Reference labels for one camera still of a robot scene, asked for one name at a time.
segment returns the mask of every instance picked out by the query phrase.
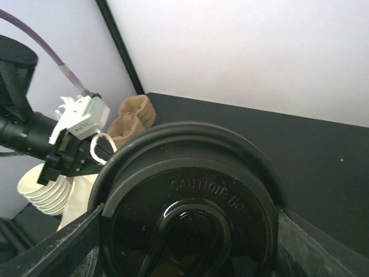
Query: wall
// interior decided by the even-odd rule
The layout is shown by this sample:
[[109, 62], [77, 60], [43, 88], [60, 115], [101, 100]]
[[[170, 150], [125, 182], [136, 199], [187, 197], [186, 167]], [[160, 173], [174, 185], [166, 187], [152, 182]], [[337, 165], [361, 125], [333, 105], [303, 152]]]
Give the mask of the wall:
[[[120, 102], [135, 94], [93, 0], [0, 0], [0, 8], [33, 28], [88, 89], [103, 95], [112, 110], [110, 121], [116, 117]], [[28, 100], [35, 111], [51, 116], [50, 111], [61, 104], [59, 96], [78, 94], [51, 58], [26, 34], [3, 20], [0, 20], [0, 33], [26, 44], [39, 56], [28, 92]], [[0, 160], [0, 217], [12, 218], [26, 205], [27, 201], [17, 194], [16, 185], [24, 173], [39, 163], [41, 161], [30, 157]]]
[[369, 126], [368, 0], [108, 0], [146, 91]]

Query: cable connector
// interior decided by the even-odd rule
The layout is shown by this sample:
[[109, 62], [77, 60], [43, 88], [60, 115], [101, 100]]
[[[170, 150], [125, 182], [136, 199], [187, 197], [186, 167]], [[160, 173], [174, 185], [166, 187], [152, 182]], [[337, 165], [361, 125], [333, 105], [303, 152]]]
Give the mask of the cable connector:
[[60, 132], [64, 129], [67, 129], [79, 140], [101, 132], [110, 112], [101, 98], [83, 96], [74, 101], [71, 101], [70, 98], [62, 99], [65, 104], [59, 108], [64, 108], [65, 111], [62, 114], [60, 109], [55, 111], [61, 116], [50, 136], [50, 144], [55, 144]]

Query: gray wall
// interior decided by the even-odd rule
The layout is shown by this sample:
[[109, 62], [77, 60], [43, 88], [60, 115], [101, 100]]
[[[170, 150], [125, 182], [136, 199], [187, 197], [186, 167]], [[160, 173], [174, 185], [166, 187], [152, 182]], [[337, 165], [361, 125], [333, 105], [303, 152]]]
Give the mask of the gray wall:
[[[111, 109], [110, 121], [116, 117], [121, 101], [135, 94], [95, 1], [0, 0], [0, 7], [33, 28], [88, 89], [103, 95]], [[3, 20], [0, 33], [26, 44], [39, 56], [28, 92], [35, 111], [51, 116], [50, 111], [61, 104], [59, 96], [78, 94], [51, 58], [26, 34]], [[39, 163], [30, 157], [0, 159], [0, 217], [12, 218], [27, 204], [17, 194], [16, 186], [22, 175]]]
[[146, 91], [369, 127], [368, 0], [108, 0]]

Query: black metal frame
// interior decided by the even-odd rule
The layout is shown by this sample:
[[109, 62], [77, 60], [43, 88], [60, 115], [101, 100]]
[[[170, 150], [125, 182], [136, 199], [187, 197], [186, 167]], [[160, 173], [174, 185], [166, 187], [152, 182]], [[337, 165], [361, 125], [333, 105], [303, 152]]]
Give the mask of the black metal frame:
[[136, 93], [138, 95], [145, 94], [144, 88], [142, 87], [140, 79], [138, 78], [137, 72], [129, 56], [129, 53], [127, 51], [127, 48], [125, 46], [121, 33], [119, 32], [119, 29], [116, 26], [115, 20], [110, 11], [107, 1], [106, 0], [96, 0], [96, 3], [99, 6], [101, 14], [104, 17], [105, 23], [110, 31], [110, 35], [114, 40], [115, 46], [118, 49], [119, 55], [121, 56], [121, 59], [127, 69], [128, 75], [133, 83], [133, 87], [136, 90]]

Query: table surface
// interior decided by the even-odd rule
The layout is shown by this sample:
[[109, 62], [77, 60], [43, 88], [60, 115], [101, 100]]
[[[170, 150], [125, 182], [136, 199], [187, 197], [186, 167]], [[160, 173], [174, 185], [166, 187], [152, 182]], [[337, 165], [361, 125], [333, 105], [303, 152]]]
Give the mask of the table surface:
[[369, 128], [149, 93], [156, 124], [202, 121], [239, 133], [274, 163], [291, 210], [369, 257]]
════════════════════
WHAT IS NEEDED: Starting at the line with "Query: table surface", copy every line up to and including the last one in the entries above.

RESULT OF THE TASK:
Query: table surface
// interior decided by the even-odd rule
The layout is shown by this sample:
[[109, 62], [77, 60], [43, 88], [60, 115], [101, 100]]
[[[170, 150], [125, 182], [136, 199], [187, 197], [186, 167]], [[160, 173], [174, 185], [166, 187], [152, 182]], [[337, 165], [361, 125], [333, 105], [303, 152]]]
Give the mask of the table surface:
[[369, 128], [149, 93], [156, 124], [202, 121], [239, 133], [274, 163], [291, 210], [369, 257]]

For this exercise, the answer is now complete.